**Exercise requirements:** Once you find the line containing "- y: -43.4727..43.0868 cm" in the data below, copy it and each following line exactly, up to and including the line containing "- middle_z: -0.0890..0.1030", and nothing else.

--- Exercise data Enclosed Below ---

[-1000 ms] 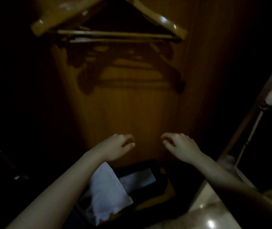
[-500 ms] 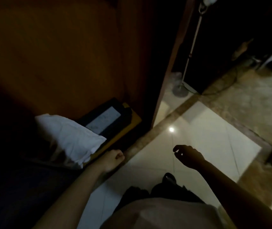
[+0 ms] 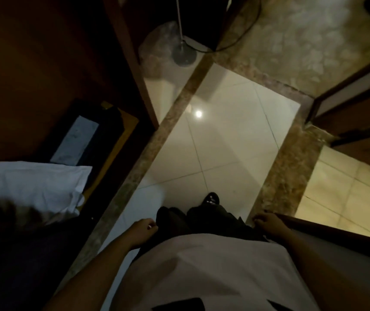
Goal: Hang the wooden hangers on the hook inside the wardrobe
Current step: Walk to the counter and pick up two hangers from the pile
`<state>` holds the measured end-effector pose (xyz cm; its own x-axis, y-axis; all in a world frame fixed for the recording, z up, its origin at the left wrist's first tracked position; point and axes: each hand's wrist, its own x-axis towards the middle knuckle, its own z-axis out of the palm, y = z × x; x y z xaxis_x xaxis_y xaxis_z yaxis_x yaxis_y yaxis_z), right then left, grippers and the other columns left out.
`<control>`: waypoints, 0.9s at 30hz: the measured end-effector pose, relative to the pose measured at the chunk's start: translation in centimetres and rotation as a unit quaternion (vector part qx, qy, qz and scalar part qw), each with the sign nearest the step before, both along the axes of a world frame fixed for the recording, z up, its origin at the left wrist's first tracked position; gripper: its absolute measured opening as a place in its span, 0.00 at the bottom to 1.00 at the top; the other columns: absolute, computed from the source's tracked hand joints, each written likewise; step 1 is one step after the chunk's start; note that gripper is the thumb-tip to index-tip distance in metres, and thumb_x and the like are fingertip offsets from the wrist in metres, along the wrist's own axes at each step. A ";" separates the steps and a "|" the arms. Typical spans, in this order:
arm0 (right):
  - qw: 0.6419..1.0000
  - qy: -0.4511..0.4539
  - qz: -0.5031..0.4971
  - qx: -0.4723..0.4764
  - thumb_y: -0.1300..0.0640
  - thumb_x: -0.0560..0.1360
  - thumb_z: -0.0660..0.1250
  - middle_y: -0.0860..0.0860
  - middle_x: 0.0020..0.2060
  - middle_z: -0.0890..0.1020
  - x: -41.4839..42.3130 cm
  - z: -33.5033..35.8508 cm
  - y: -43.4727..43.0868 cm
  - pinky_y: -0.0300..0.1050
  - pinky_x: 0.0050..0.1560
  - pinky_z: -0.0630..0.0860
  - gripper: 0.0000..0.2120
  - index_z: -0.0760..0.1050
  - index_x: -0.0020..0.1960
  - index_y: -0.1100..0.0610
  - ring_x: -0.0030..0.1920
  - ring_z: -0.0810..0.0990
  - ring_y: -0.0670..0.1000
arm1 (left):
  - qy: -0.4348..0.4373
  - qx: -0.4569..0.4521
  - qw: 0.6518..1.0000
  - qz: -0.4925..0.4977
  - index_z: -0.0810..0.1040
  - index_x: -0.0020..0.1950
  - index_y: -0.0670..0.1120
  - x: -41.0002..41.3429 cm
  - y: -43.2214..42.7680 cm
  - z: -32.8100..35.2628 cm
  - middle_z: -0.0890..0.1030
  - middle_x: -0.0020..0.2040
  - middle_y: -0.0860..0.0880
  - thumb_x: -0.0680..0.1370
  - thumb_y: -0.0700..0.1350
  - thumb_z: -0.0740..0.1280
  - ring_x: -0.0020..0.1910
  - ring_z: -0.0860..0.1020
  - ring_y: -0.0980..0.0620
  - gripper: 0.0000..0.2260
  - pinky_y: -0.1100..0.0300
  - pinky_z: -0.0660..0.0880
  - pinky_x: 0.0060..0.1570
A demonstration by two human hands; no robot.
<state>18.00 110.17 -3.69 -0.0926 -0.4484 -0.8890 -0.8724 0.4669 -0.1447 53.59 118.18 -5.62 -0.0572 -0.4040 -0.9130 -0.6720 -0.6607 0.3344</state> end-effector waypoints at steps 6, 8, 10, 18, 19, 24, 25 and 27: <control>0.999 0.002 -0.048 -0.002 0.64 0.79 0.58 0.62 0.63 0.76 -6.0 -0.2 -0.7 0.45 0.60 0.69 0.15 0.73 0.63 0.66 0.63 0.74 0.60 | -0.019 -0.044 0.999 0.002 0.73 0.50 0.44 -3.9 -7.9 -0.9 0.77 0.56 0.39 0.80 0.46 0.59 0.52 0.77 0.42 0.07 0.51 0.74 0.53; 0.998 -0.006 -0.064 -0.009 0.63 0.79 0.58 0.61 0.61 0.77 -7.8 -0.5 -2.1 0.45 0.57 0.69 0.14 0.74 0.62 0.66 0.60 0.75 0.58 | -0.019 -0.067 0.998 0.009 0.74 0.53 0.44 -5.5 -10.8 -1.0 0.77 0.56 0.39 0.80 0.47 0.59 0.54 0.77 0.41 0.08 0.50 0.75 0.55; 0.995 -0.014 -0.094 -0.018 0.63 0.79 0.57 0.62 0.56 0.79 -9.3 -0.7 -3.6 0.44 0.46 0.72 0.14 0.74 0.61 0.67 0.51 0.77 0.56 | -0.019 -0.095 0.995 0.026 0.75 0.57 0.42 -7.4 -13.3 -0.9 0.78 0.56 0.40 0.80 0.46 0.59 0.55 0.77 0.42 0.11 0.49 0.75 0.57; 0.988 -0.076 -0.128 -0.051 0.63 0.80 0.56 0.63 0.49 0.77 -10.0 -0.5 -13.7 0.31 0.28 0.70 0.15 0.71 0.62 0.68 0.34 0.72 0.47 | -0.042 -0.085 0.996 -0.008 0.74 0.58 0.41 -11.8 -17.8 -1.1 0.78 0.57 0.41 0.81 0.45 0.57 0.55 0.76 0.44 0.11 0.56 0.72 0.52; 0.986 -0.086 -0.128 -0.059 0.63 0.79 0.56 0.61 0.47 0.77 -9.9 -0.4 -15.7 0.30 0.26 0.70 0.14 0.72 0.62 0.68 0.34 0.73 0.48 | -0.042 -0.077 0.996 -0.017 0.74 0.58 0.40 -12.0 -18.1 -1.3 0.78 0.58 0.40 0.81 0.45 0.57 0.56 0.76 0.44 0.12 0.57 0.71 0.51; 0.975 -0.121 -0.143 -0.122 0.61 0.79 0.58 0.59 0.44 0.78 -8.9 0.0 -26.1 0.39 0.31 0.68 0.14 0.74 0.60 0.66 0.39 0.77 0.54 | -0.045 -0.041 0.998 -0.032 0.73 0.62 0.40 -12.1 -23.3 -2.2 0.76 0.62 0.40 0.81 0.45 0.57 0.59 0.74 0.45 0.14 0.58 0.70 0.54; 0.973 -0.123 -0.148 -0.129 0.61 0.78 0.58 0.59 0.45 0.78 -8.7 0.2 -28.1 0.38 0.32 0.68 0.14 0.74 0.60 0.65 0.40 0.77 0.54 | -0.044 -0.037 0.997 -0.041 0.73 0.62 0.40 -11.9 -25.1 -2.4 0.76 0.62 0.40 0.81 0.45 0.57 0.59 0.75 0.44 0.14 0.58 0.70 0.53; 0.971 -0.129 -0.154 -0.132 0.62 0.79 0.57 0.60 0.46 0.78 -8.5 0.5 -31.4 0.37 0.32 0.68 0.14 0.73 0.60 0.65 0.42 0.77 0.55 | -0.044 -0.032 0.997 -0.063 0.73 0.61 0.40 -11.8 -29.0 -2.5 0.76 0.61 0.40 0.80 0.46 0.57 0.58 0.75 0.45 0.14 0.60 0.69 0.51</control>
<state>9.49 78.79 -3.15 -0.0472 -0.6508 -0.7578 -0.6160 0.6161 -0.4908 41.81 89.20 -8.14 -0.0312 -0.4563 -0.8893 -0.7768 -0.5488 0.3089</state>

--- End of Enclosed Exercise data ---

**Output of the exercise:**
  - y: -43.4727..43.0868 cm
  - pinky_y: -0.0300..0.1050
  - pinky_x: 0.0050..0.1560
  - pinky_z: -0.0630..0.0860
  - gripper: 0.0000..0.2120
  - index_z: -0.0760..0.1050
  - index_x: -0.0020..0.1960
  - index_y: -0.1100..0.0610
  - ring_x: -0.0030..0.1920
  - ring_z: -0.0810..0.0990
  - ring_y: -0.0670..0.1000
arm1 (left):
  - qy: -0.4348..0.4373
  - qx: -0.4569..0.4521
  - qw: 0.6518..1.0000
  - qz: -0.4925..0.4977
  - index_z: -0.0810..0.1040
  - index_x: -0.0020..0.1950
  - index_y: -0.0670..0.1120
  - x: -41.0002..41.3429 cm
  - y: -43.2214..42.7680 cm
  - z: -32.8100..35.2628 cm
  - middle_z: -0.0890..0.1030

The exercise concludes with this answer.